[What you have to do] Wherever "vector" turns up in the entries, copy out the line that holds it.

(Data items)
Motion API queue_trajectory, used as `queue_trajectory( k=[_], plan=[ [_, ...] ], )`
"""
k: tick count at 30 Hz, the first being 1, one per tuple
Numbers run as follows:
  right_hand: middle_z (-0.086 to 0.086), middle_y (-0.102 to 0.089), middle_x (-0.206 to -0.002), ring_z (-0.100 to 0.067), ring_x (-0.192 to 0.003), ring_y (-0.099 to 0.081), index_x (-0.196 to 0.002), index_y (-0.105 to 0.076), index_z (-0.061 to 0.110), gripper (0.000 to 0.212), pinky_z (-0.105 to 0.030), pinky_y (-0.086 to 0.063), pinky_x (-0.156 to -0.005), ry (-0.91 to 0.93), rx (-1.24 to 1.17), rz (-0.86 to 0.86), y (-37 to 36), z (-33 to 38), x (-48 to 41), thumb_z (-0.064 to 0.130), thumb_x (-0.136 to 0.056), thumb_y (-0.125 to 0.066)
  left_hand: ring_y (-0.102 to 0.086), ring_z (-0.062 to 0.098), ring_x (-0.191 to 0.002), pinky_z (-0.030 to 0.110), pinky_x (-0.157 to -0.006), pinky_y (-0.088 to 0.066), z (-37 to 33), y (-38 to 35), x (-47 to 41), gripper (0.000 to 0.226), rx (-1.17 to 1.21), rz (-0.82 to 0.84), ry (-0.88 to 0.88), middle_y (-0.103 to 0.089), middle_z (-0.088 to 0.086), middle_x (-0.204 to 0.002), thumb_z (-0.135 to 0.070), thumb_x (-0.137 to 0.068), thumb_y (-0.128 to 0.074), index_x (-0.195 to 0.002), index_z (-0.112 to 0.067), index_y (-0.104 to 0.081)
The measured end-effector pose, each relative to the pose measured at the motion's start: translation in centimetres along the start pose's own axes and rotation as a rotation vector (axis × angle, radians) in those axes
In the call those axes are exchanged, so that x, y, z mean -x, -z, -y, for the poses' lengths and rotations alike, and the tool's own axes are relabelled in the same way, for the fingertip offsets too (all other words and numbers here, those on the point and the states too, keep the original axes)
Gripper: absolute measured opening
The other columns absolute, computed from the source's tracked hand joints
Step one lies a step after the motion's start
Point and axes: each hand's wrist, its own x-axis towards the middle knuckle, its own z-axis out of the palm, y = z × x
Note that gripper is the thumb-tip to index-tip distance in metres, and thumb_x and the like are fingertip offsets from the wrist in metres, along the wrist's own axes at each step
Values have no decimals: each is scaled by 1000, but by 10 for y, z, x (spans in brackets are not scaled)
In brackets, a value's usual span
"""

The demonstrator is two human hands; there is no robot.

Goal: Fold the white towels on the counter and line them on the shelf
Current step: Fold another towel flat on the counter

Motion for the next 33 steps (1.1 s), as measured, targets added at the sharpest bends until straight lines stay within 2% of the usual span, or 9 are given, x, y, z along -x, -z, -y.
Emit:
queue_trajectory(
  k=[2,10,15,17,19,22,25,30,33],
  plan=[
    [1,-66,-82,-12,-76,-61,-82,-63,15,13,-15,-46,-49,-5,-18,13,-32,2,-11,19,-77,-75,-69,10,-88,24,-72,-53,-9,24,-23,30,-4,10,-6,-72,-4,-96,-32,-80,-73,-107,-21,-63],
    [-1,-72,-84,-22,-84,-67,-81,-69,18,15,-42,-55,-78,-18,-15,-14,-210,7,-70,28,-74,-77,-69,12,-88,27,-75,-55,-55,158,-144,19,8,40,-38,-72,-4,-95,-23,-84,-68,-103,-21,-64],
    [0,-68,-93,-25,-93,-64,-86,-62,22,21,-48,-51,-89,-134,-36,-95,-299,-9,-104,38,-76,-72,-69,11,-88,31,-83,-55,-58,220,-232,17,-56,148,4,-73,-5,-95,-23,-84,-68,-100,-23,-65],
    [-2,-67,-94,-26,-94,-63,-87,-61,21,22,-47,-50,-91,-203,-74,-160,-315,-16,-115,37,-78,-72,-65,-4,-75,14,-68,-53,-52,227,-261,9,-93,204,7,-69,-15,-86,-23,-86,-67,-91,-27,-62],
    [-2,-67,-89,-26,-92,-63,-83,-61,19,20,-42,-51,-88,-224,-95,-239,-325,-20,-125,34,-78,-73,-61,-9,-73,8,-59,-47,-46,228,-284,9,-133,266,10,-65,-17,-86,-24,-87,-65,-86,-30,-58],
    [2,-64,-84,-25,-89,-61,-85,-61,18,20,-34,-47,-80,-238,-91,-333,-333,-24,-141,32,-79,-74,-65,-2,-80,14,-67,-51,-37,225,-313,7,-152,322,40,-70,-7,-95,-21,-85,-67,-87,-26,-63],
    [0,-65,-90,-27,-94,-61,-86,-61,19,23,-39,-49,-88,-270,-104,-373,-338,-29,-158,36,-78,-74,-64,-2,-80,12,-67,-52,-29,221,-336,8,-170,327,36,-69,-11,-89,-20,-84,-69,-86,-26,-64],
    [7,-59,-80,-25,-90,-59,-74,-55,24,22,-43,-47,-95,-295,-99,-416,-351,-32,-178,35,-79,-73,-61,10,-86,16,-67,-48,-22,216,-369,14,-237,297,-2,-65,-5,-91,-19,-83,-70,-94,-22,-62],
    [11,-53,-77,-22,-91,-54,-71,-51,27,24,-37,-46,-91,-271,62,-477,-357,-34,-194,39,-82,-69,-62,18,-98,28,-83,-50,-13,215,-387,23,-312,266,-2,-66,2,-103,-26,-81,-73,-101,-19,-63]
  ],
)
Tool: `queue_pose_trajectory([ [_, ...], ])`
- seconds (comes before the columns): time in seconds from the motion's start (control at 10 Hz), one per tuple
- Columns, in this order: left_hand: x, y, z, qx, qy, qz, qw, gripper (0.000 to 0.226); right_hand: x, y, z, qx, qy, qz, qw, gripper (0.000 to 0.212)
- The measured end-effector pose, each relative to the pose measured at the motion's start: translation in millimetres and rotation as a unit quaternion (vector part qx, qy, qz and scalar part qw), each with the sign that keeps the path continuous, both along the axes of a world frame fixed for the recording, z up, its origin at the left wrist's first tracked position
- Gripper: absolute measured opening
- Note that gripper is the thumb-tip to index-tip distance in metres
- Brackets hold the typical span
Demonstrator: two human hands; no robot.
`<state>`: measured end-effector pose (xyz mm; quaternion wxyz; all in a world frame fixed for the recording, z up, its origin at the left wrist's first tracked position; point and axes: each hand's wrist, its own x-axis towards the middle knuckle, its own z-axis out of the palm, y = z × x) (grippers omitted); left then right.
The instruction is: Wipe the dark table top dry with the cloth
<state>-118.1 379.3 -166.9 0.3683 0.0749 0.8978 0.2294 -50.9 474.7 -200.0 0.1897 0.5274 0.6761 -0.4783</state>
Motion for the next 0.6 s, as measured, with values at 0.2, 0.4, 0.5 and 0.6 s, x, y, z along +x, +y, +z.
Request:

[Final answer]
The measured end-effector pose, each relative to the pose measured at the motion's start: translation in centimetres along the start pose's own axes and rotation as a rotation vector (axis × angle, radians) in those axes
- The measured end-effector pose, each relative to the pose measured at the motion's start: translation in millimetres and rotation as a unit quaternion (vector part qx, qy, qz and scalar part qw), each with the sign that keeps the path continuous, both along the axes of a world frame fixed for the recording, z up, its origin at the left wrist's first tracked position

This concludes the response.